Your output should be the lines below from the one holding "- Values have" through the one holding "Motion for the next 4", transcribed exactly, with no pictures.

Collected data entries
<<<<

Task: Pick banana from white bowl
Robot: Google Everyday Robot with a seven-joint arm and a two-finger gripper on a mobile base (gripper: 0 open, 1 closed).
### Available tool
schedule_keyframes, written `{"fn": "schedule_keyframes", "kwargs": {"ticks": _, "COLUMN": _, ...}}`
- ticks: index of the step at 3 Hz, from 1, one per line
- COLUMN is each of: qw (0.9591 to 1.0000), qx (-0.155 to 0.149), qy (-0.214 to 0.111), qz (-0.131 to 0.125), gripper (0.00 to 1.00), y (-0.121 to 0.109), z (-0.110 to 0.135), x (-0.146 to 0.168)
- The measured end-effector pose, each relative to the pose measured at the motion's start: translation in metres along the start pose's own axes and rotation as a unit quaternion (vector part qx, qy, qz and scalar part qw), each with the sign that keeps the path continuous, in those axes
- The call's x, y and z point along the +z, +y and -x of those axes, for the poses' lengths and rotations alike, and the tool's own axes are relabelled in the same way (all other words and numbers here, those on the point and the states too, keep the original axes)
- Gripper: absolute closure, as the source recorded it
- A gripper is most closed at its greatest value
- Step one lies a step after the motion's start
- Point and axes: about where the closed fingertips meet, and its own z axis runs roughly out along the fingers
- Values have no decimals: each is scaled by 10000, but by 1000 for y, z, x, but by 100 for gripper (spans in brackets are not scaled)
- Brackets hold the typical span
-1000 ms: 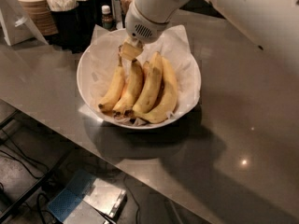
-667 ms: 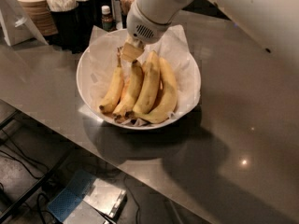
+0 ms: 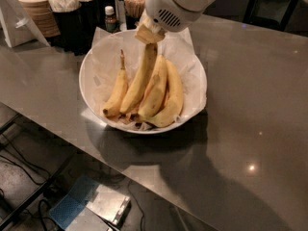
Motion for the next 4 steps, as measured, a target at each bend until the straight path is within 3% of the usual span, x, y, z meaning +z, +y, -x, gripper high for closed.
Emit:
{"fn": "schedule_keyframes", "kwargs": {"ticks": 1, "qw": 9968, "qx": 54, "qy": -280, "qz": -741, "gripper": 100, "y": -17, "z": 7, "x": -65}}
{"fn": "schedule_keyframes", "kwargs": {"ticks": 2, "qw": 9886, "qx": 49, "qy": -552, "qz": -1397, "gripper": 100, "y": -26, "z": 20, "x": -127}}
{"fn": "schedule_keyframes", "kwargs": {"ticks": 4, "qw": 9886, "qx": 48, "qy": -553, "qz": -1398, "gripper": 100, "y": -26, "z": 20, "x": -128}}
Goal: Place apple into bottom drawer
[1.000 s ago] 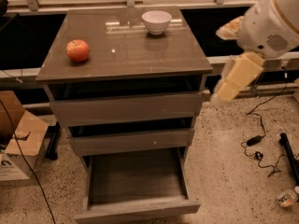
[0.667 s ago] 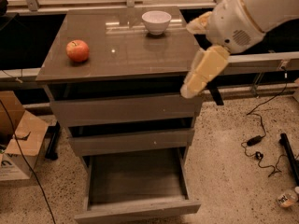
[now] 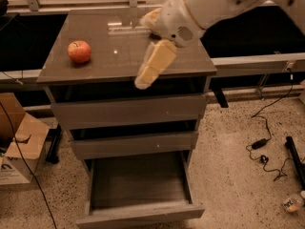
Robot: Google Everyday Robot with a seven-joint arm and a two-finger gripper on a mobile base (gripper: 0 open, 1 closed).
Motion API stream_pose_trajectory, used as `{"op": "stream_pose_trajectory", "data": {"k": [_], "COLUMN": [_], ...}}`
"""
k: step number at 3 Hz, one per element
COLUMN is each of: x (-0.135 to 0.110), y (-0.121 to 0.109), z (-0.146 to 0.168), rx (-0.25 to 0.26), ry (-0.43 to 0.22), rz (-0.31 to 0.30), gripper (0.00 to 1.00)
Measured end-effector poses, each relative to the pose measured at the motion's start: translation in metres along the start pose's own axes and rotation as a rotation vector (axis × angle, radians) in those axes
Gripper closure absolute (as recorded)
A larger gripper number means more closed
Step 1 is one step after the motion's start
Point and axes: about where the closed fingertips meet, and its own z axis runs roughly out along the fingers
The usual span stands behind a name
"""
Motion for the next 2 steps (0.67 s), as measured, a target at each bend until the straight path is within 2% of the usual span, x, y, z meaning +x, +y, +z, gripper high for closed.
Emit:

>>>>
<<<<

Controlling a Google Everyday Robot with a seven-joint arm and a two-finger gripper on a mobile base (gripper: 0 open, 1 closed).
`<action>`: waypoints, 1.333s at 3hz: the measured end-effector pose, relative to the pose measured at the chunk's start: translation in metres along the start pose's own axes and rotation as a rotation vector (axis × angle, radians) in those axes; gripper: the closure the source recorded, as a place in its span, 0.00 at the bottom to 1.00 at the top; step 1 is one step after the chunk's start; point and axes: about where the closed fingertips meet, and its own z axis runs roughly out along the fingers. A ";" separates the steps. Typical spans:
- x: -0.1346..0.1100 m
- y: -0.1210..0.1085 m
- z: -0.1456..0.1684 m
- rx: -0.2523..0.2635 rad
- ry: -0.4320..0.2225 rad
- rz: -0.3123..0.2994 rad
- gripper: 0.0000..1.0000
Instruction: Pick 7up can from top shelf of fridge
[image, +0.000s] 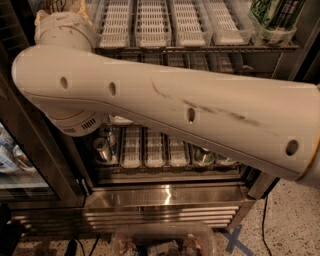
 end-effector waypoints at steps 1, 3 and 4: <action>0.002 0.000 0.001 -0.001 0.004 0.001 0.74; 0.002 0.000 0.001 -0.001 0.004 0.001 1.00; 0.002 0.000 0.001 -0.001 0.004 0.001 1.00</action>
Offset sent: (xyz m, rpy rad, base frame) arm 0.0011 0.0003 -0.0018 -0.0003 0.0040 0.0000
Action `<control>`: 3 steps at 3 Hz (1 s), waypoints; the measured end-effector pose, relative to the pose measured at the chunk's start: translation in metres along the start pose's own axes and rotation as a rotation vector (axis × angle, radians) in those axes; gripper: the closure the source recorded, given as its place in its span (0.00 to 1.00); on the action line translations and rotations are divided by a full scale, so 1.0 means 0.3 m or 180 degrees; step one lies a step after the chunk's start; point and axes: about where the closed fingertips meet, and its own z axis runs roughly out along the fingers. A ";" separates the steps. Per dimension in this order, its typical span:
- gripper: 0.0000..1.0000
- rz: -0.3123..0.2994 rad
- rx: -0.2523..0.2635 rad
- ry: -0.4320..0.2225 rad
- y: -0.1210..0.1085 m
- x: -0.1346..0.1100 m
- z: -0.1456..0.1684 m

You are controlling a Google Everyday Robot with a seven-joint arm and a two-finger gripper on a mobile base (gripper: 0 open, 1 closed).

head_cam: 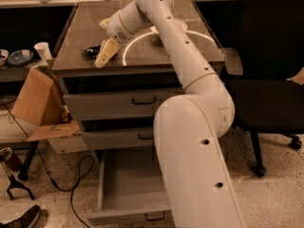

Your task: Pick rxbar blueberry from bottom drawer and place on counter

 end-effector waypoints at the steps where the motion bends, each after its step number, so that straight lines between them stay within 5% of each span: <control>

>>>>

**Exercise solution:**
- Values have no decimals: each is scaled by 10000, but by 1000 for y, z, x, but by 100 for gripper (spans in brackets are not scaled)
- Brackets hold the typical span
-1000 ms: 
-667 ms: 
+0 ms: 
Motion for the next 4 steps, as measured, a target at each bend until the straight path is within 3% of the usual span, x, y, z meaning +z, +y, -x, gripper high for closed.

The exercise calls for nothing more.